Cercle chromatique. Une substance qui absorbe une couleur paraît à notre œil de la couleur complémentaire.
  • La couleur vue par notre oeil est en réalité celle qui n'est pas absorbée par la molécule lorsqu'elle est éclairée par une lumière blanche (lumière du soleil), c'est à dire la couleur complémentaire. Si la molécule absorbe majoritairement la couleur rouge, notre oeil verra la couleur complémentaire : le vert.
  • La couleur absorbée par une molécule dépend de la différence d'énergie qui existe entre l'état fondamental (de plus basse énergie) et les premiers états excités. En fonction du pH, la répartition des électrons dans la molécule est modfiée, ce qui implique une modification d'énergie des états, fondamental et excités, de la molécule. (La compréhension de ces notions fait appel à la mécanique quantique.)
  • Dans une certaine gamme de pH, la passage de la molécule d'une forme à une autre est réversible, ce qui explique pourquoi on peut revenir à la couleur initiale en ajoutant un produit d'acidité contraire. Par contre si le pH est trop basique (couleur jaune), la structure de la molécule est modifiée (réaction chimique) et la réversibilité n'est plus possible.
  • Le test avec les acides et bases utilisées ci-dessus permet de conclure :

Il est alors possible de tester d'autres solutions aqueuses pour connaître leur pH : eau distillée, eau de mer, eau de piscine, eau gazeuse, eau savoneuse, eau de Javel, salive, urine, larmes, produit anti-calcaire... (à condition que ces solutions ne soient pas trop colorées elles-mêmes.)
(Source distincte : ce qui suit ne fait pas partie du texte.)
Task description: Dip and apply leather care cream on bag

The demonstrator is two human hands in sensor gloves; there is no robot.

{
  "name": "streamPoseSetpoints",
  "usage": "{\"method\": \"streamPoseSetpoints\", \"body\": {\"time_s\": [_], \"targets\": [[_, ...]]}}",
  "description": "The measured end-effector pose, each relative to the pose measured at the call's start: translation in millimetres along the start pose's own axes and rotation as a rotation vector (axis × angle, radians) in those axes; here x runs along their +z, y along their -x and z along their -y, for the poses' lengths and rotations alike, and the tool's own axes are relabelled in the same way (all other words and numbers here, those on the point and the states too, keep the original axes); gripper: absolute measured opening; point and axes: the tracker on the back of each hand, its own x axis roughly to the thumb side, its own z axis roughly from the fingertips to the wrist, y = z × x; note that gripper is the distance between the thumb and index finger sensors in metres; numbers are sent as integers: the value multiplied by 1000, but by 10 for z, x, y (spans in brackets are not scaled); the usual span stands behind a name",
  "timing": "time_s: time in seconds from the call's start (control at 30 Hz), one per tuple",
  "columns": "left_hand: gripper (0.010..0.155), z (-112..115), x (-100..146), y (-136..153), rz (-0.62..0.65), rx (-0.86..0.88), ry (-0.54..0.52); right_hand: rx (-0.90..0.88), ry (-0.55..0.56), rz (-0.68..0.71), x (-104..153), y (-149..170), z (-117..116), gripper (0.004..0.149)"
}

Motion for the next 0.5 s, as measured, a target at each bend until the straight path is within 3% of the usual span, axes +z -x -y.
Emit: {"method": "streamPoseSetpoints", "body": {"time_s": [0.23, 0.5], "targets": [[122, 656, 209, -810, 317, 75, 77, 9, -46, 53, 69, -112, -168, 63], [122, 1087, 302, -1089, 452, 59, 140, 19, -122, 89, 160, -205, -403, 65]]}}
Mais alors, que se passe-t-il pour le changement de couleur observé lorsque l'on souffle dans le jus avec une paille ? La raison est que l'air expiré de nos poumons s'est chargé en gaz carbonique (ou dioxyde de carbone CO2) : c'est un gaz qui possède un caractère faiblement acide dans l'eau.

Jus de myrtille dilué (au centre), en milieu acide (à gauche), en milieu alcalin (à droite).
  • À titre de comparaison, ces mêmes tests peuvent être réalisés :
    • Sur du jus de framboise, obtenu en broyant des framboises dans un bol puis en filtrant le jus. La couleur de la framboise "normale" devient d'un vert vif en milieu très basique.
    • Sur du jus de betterave rouge, obtenu en faisant cuire une betterave coupée en morceaux dans de l'eau. La couleur violette devient rouge puis jaune en milieu franchement acide.
    • Sur d'autres fruits ou légumes : cassis, cerise, groseille, mûre, myrtille, fraise, raisin rouge, fleurs bleues, fleurs roses...
Toutes les couleurs... ou presque !

5 En savoir plus

  • Il existe un grand nombre de molécules dont la couleur varie avec le pH : voir une liste des indicateurs colorés de pH. Il suffit en fait que les énergies des niveaux électroniques dans une telle molécule varient avec la répartition des électrons dans la molécule ; c'est souvent le cas lorsqu'une molécule possède des insaturations conjuguées entre elles et avec des groupements chimiques donneurs ou accepteurs d'ions H3O+ ou d'ions HO.
  • Les molécules d'indicateurs colorés sont elles-mêmes des acides ou bases faibles. Il ne faut donc pas en mettre beaucoup dans la solution à tester car elles réagissent aussi et pourrait fausser les mesures. 2 ou 3 gouttes dans 10 mL de solution à tester suffisent généralement pour obtenir une teinte visible.

6 Références

  1. En toute rigueur, le pH est lié à l'activité et non la concentration, ce qui revient au même pour des solutions diluées.